The median treatment duration of 70.1 weeks in the KdD arm was longer than the 40.3-week median treatment duration with Kd. The clinical benefit of adding D to Kd did come at the cost of some added toxicity. In total, 82.1% of patients in the KdD arm experienced a grade ≥3 adverse event as compared to 73.9% with Kd alone. Serious adverse events occurred in 56.2% of KdD patients and in 45.8% of patients treated with Kd alone. However, these higher toxicity rates did not lead to more treatment discontinuations due to adverse events with KdD (22.4% versus 24.8% with Kd). The frequency of grade ≥3 cardiac failure was 3.9% with KdD and 8.5% with Kd alone. The rate of cardiac failure events leading to carfilzomib discontinuation was similar in both arms (3.9% and 4.6%). In total, 5 deaths were reported as treatment-related, all in the KdD arm (pneumonia, sepsis, septic shock, acinetobacter infection, and cardio-respiratory arrest).

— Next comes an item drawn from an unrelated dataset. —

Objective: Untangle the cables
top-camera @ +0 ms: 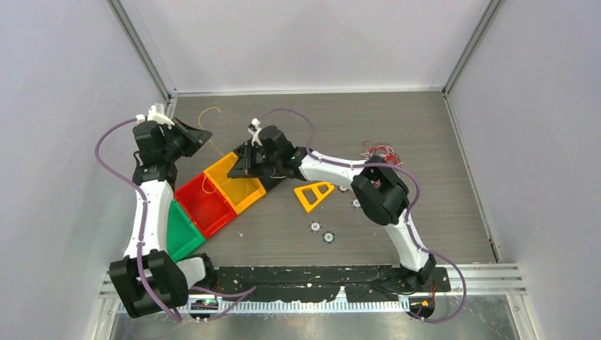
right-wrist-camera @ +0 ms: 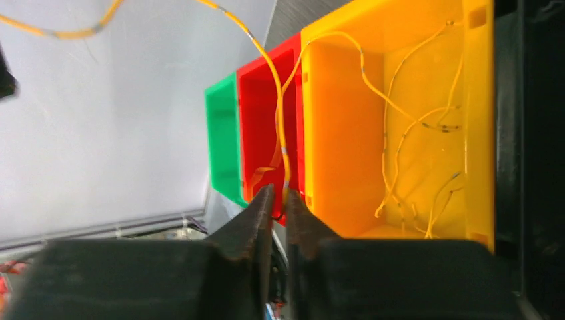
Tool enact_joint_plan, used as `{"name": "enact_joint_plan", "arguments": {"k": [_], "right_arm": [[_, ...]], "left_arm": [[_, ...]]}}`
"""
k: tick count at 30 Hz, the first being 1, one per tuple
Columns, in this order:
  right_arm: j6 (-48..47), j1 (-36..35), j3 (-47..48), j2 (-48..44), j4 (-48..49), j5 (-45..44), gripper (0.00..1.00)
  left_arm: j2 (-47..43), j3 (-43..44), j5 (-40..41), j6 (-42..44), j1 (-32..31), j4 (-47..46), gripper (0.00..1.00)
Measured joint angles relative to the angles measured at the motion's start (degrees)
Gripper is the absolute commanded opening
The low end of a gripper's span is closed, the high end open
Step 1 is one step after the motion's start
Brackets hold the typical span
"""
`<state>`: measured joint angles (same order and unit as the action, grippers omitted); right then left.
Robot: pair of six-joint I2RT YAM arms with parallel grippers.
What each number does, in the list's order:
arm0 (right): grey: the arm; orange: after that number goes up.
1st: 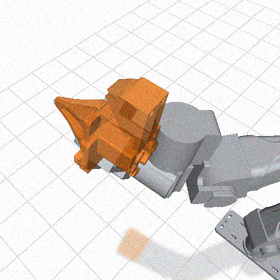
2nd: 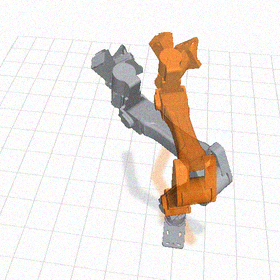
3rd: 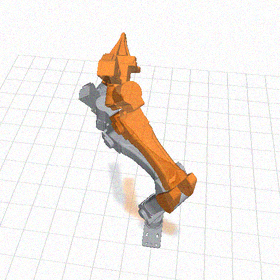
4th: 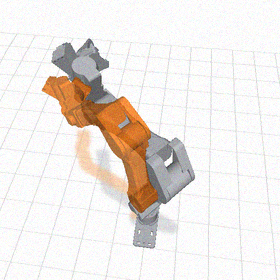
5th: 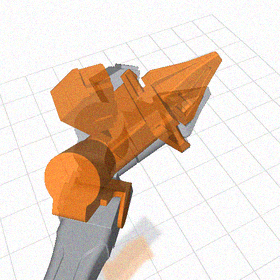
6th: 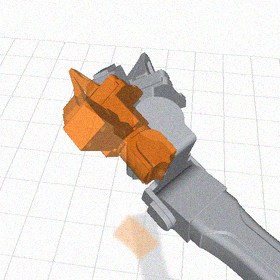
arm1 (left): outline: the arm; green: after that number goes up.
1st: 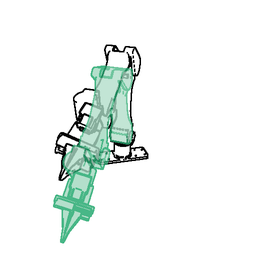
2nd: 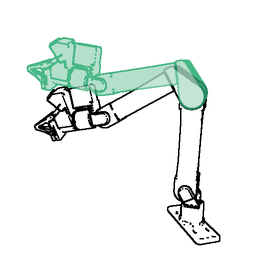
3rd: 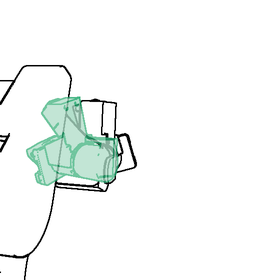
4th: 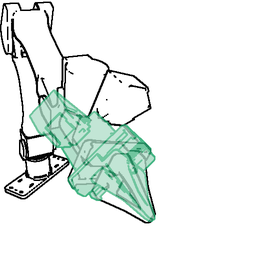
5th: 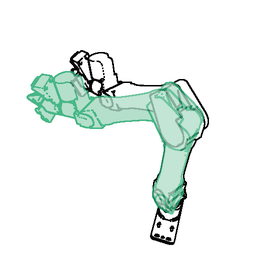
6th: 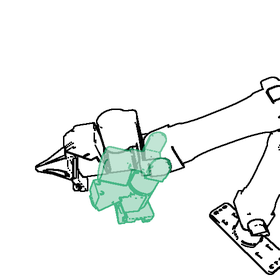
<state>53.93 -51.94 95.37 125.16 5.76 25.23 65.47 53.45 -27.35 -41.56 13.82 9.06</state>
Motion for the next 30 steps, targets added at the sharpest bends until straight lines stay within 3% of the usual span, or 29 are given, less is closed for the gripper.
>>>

In conclusion, adding daratumumab to Kd resulted in a significant improvement in PFS, which was maintained in both lenalidomide-exposed and lenalidomide-refractory patients. Furthermore, patients treated with KdD achieved deeper responses than patients treated with Kd, with a nearly 10-times higher MRD negative-CR rate at 12 months versus Kd-treated patients. Although KdD patients had higher rates of grade ≥3 adverse events, treatment discontinuations due to adverse events were similar in both arms and the safety profile was tolerable. As such, the investigators concluded that KdD should be considered as a novel, efficacious and tolerable immunomodulatory-free treatment option for patients with RRMM.


Usmani S, et al. Carfilzomib, Dexamethasone, and Daratumumab Versus Carfilzomib and Dexamethasone for the Treatment of Patients with Relapsed or Refractory Multiple Myeloma (RRMM): Primary Analysis Results from the Randomized, Open-Label, Phase 3 Study Candor (NCT03158688). Presented at ASH 2019, Abstract LBA-6.